SOURCE DATA:
____________

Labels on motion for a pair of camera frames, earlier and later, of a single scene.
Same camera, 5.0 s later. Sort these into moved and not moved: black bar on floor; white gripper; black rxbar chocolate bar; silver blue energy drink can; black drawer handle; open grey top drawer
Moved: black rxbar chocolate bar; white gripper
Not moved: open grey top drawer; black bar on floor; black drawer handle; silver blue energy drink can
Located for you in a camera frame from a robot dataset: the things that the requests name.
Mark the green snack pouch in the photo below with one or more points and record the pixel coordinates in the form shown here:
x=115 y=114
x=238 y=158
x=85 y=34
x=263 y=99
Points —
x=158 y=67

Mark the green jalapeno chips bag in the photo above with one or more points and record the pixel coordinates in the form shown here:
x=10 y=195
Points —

____________

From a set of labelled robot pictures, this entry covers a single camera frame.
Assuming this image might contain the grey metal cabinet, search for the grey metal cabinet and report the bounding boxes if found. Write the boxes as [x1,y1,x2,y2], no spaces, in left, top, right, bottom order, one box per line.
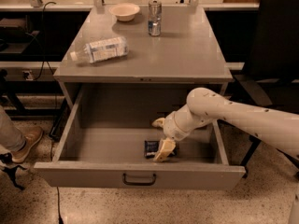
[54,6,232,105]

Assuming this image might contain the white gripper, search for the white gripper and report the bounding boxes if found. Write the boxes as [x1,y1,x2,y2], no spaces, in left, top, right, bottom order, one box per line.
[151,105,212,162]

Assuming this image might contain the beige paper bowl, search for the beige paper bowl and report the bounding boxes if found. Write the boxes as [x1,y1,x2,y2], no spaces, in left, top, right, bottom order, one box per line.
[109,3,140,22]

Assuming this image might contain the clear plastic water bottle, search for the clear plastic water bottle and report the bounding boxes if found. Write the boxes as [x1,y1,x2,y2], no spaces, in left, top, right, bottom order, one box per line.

____________

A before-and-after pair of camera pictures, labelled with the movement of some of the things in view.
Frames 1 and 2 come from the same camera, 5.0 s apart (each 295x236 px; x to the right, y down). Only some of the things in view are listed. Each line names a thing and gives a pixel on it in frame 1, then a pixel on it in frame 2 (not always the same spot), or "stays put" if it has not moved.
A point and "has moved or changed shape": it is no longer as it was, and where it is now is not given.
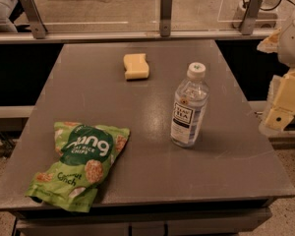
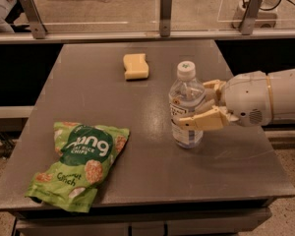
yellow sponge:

____________

WHAT IS NEEDED: Say how many lines in the listing above include the word "shown". Nothing but the number is needed.

REPLY TO THE EXERCISE: 2